Indossava un’uniforme di miliziano un pó consumata per l’uso, benché sembrasse impeccabile. Aveva inoltre, sulla tasca sinistra, un’immagine di Fidel. “Una foto di quel giorno memorabile in cui parlò al popolo da Città Libertà ed una colomba si posò sulla sua spalla.”

Juan Martinez Morè fu combattente di Playa Giron. Appartenne al Battaglione 174. “Nell’uniforme ho solo qualche medaglia ed alcuna onorificenza che ho ricevuto, perché non voglio che pensino che ne faccio sfoggio.”

“Nei giorni di Giron, ho visto molto da vicino Fidel, benché una sola volta gli diedi la mano. Non ebbi l’opportunità di salutarlo benché conosca alcuni compagni che condivisero tre o quattro volte con lui”, si lamenta.

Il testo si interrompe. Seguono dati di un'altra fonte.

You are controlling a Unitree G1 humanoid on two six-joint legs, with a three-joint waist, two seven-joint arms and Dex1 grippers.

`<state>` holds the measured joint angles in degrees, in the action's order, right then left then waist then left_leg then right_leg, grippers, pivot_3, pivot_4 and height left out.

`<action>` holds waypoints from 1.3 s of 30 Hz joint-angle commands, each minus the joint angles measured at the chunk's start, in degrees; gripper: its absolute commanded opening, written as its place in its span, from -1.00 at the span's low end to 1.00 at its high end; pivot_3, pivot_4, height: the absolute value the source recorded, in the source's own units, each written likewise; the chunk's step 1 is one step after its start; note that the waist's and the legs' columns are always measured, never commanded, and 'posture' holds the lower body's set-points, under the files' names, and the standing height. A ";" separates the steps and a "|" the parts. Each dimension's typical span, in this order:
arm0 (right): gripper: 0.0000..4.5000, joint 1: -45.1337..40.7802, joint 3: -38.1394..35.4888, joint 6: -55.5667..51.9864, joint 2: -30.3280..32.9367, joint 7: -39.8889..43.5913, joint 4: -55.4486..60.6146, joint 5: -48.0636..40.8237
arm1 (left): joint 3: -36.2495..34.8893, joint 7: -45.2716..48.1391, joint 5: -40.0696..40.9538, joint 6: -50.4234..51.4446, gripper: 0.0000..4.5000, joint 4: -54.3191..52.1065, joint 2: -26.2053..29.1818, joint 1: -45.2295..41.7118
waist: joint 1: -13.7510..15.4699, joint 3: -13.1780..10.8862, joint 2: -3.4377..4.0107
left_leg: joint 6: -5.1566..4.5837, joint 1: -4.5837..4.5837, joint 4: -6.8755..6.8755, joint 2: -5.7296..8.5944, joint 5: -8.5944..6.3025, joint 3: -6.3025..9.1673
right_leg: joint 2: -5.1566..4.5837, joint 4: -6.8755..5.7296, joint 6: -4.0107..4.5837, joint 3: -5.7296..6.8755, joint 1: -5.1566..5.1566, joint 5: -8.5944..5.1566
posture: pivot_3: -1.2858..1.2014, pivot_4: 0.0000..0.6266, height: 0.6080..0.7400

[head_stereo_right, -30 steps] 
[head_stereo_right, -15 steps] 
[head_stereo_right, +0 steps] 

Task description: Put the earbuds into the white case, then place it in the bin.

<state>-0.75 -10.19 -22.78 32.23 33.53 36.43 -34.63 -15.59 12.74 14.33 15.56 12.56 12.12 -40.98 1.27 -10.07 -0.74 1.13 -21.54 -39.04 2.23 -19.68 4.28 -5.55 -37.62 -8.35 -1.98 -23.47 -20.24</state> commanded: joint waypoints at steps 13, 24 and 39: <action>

“Il Che non ho mai potuto salutarlo, tuttavia sono stato vicino a Camilo, quando fece il percorso da Oriente ad Occidente. Già con 82 anni quello che mi rimane di loro sono ricordi, per questo motivo sono qui oggi, sotto il sole e aspettando per ciò che sia necessario”, aggrega.

Benché ora sia in pensione, porta l’uniforme di miliziano perché, “è una tradizione, è quello che io sono stato, e sarò sempre, e benché la indosso solo in certe circostanze, in questa occasione dovevo usarla per rendere tributo al Comandante.”